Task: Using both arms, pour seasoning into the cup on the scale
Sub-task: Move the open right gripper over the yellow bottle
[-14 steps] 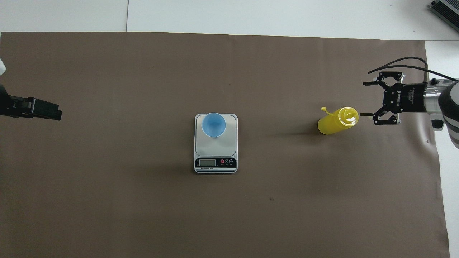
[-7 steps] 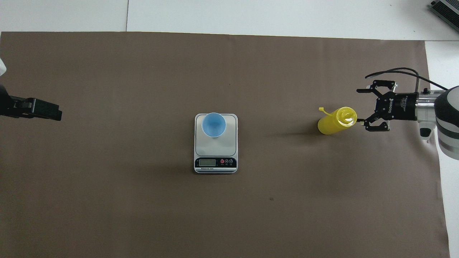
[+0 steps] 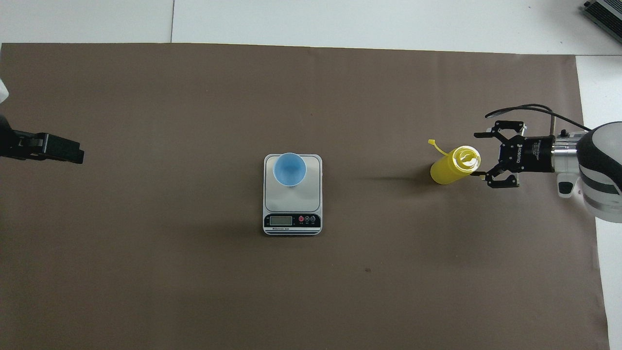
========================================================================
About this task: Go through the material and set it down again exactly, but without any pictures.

Solution to the problem:
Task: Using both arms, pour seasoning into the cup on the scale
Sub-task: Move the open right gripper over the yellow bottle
[-14 steps] 
[-7 steps] 
[+0 steps] 

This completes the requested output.